Early clinical experience with favipiravir for COVID-19 is promising. An open-label non-randomized trial of 80 patients with COVID-19 in China identified a significant reduction in the time to SARS-CoV-2 viral clearance in patients treated with favipiravir compared with historical controls treated with lopinavir/ritonavir.10 Patients with mild or moderate COVID-19 were enrolled within 7 days from disease onset; those ≥75 years old, with severe or critical disease, chronic liver disease or end-stage renal disease were excluded. Patients in the intervention arm received favipiravir 1600 mg orally twice daily on day 1 followed by 600 mg orally twice daily on days 2–14. Both arms were co-treated with inhaled IFN-α1b 60 μg twice daily and therapy was continued until viral clearance, up to a maximum of 14 days. Thirty-five patients were assigned to favipiravir and 45 patients to lopinavir/ritonavir, with a median age of 47 years (IQR = 35.8–61); 13.7% were ≥65 years old. There was a significant reduction in the median time to viral clearance with favipiravir (4 days; IQR = 2.5–9) compared with lopinavir/ritonavir (11 days; IQR = 8–13; P < 0.001). Further, by day 14, 91.4% of patients in the favipiravir arm had radiographic improvement versus 62.2% in the lopinavir/ritonavir arm. There was a significantly lower rate of adverse events in patients receiving favipiravir (11.4% versus 55.6%; P < 0.01).
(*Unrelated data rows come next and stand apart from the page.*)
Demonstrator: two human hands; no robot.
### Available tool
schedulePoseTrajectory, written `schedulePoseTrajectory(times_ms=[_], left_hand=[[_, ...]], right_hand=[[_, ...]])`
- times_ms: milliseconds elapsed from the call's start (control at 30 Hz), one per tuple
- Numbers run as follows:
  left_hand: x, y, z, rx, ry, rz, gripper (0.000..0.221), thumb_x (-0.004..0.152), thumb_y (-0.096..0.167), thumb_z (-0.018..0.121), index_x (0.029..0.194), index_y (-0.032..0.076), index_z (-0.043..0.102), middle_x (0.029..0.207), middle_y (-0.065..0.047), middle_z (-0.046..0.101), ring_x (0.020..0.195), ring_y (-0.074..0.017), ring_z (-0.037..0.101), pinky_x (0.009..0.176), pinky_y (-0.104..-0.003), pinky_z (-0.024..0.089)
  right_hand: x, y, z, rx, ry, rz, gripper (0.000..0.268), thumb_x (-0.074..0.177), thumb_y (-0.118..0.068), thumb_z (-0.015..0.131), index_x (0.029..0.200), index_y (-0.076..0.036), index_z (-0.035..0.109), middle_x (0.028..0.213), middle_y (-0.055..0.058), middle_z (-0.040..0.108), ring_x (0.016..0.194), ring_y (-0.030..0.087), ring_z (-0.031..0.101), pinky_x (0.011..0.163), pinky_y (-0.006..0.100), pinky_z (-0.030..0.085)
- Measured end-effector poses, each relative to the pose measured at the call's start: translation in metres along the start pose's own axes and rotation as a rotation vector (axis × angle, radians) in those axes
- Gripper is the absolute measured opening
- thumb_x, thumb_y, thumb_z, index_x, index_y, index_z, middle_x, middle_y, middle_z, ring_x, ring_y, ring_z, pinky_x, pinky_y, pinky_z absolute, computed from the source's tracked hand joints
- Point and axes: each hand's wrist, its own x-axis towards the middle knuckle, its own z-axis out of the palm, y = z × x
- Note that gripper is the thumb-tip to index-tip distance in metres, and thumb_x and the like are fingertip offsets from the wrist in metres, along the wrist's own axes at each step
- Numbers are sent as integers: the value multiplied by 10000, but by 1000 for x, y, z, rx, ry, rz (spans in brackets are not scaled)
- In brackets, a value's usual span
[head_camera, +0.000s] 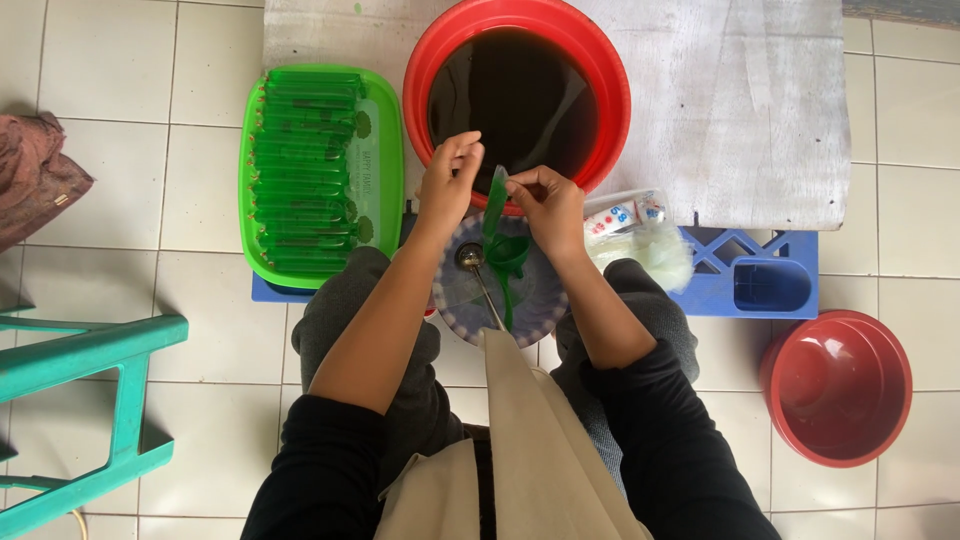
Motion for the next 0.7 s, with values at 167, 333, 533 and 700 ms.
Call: schedulePoseTrajectory(times_ms=[167,333,533,700], left_hand=[[7,-15,12,-81,-86,-269,713,1075,674,184,1342,249,690,1486,-82,508,1439,-323,417,1150,-531,156],[1,-10,18,-152,-120,-301,827,1049,721,159,1250,201,769,1544,-151,458,1498,-405,316,1186,-543,117],[-12,16,8,-130,-126,-290,775,1053,694,195,1172,232,805,1551,-138,431,1490,-378,326,1187,-529,138],[-11,18,4,-339,-152,-235,856,1052,697,300,1452,-26,523,1394,-265,549,1461,-506,307,1187,-621,125]], right_hand=[[15,14,10,123,35,69,64,949,-68,754,980,-16,771,836,116,751,742,135,728,638,242,570],[19,8,15,171,63,90,71,953,-77,758,975,-11,770,820,100,736,740,116,714,667,221,560],[22,21,26,223,85,133,85,960,-66,744,979,17,754,810,97,710,726,106,686,656,209,529],[27,28,31,323,138,225,82,955,-75,741,970,5,743,813,86,725,724,90,696,606,156,511]])
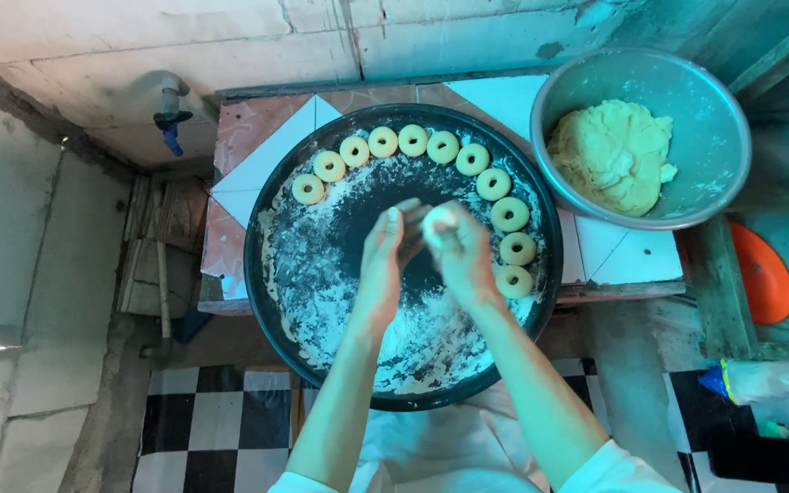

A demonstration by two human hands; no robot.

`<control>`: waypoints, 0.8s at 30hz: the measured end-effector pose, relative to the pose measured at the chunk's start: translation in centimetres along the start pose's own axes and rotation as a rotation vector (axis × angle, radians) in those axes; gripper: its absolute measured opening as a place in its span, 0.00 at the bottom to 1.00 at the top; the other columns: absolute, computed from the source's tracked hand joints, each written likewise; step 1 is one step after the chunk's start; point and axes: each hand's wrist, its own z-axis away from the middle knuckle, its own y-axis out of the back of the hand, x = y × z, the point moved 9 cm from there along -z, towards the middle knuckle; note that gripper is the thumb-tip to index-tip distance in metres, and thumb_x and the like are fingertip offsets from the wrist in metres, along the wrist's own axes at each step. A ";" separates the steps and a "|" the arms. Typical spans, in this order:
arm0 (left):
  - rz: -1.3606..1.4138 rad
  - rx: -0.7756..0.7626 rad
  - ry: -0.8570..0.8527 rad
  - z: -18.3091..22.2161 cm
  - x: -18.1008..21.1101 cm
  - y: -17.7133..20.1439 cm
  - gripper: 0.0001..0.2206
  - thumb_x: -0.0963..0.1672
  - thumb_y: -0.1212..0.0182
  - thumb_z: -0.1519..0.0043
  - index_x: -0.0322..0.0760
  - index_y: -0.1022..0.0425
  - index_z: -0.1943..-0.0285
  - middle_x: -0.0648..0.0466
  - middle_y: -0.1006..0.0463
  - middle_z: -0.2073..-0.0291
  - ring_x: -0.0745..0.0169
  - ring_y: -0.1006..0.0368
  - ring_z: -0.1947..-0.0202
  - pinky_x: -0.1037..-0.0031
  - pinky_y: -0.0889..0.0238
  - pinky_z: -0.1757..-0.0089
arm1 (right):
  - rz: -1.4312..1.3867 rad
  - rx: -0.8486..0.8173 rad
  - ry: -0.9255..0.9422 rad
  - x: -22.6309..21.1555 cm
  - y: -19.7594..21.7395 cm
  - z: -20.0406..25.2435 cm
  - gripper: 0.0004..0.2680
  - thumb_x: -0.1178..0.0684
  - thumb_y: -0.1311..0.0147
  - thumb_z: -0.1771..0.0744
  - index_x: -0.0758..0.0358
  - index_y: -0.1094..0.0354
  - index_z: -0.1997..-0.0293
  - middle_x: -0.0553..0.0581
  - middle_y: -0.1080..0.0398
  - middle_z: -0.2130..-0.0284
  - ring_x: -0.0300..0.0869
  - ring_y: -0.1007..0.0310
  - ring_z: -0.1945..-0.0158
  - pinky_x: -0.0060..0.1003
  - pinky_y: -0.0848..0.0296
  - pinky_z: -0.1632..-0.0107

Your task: Shaping small pieces of dough into rings and placing them on a floured tray.

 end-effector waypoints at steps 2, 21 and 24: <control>-0.035 -0.026 0.014 -0.7 -2.1 0.3 0.27 0.56 0.52 0.30 0.32 0.29 0.35 0.38 0.20 0.54 0.49 0.21 0.60 0.64 0.25 0.62 | -0.055 -0.142 0.002 -0.9 -2.3 1.0 0.05 0.54 0.48 0.30 0.52 0.25 0.54 0.55 0.29 0.73 0.39 0.25 0.73 0.38 0.19 0.74; 0.086 0.002 -0.166 0.7 1.7 -0.4 0.16 0.44 0.51 0.28 0.27 0.36 0.35 0.48 0.22 0.60 0.55 0.24 0.49 0.56 0.30 0.46 | -0.439 -0.267 0.339 -8.3 -2.6 4.0 0.37 0.75 0.67 0.44 0.64 0.58 0.22 0.71 0.58 0.24 0.60 0.70 0.21 0.59 0.65 0.23; 0.130 0.147 -0.233 0.5 2.5 1.2 0.09 0.38 0.50 0.30 0.26 0.24 0.49 0.41 0.17 0.65 0.52 0.18 0.59 0.56 0.22 0.53 | -0.372 -0.006 0.339 -8.5 0.4 3.1 0.30 0.73 0.65 0.45 0.66 0.35 0.35 0.68 0.41 0.32 0.57 0.53 0.24 0.59 0.52 0.26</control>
Given the demonstrated in vitro of activity of favipiravir against SARS-CoV-2 and signals of benefit in early clinical experience for COVID-19, further studies are urgently needed. The results of several ongoing randomized controlled trials to assess the efficacy of favipiravir for COVID-19 will further elucidate the role of favipiravir in the management of the ongoing coronavirus pandemic.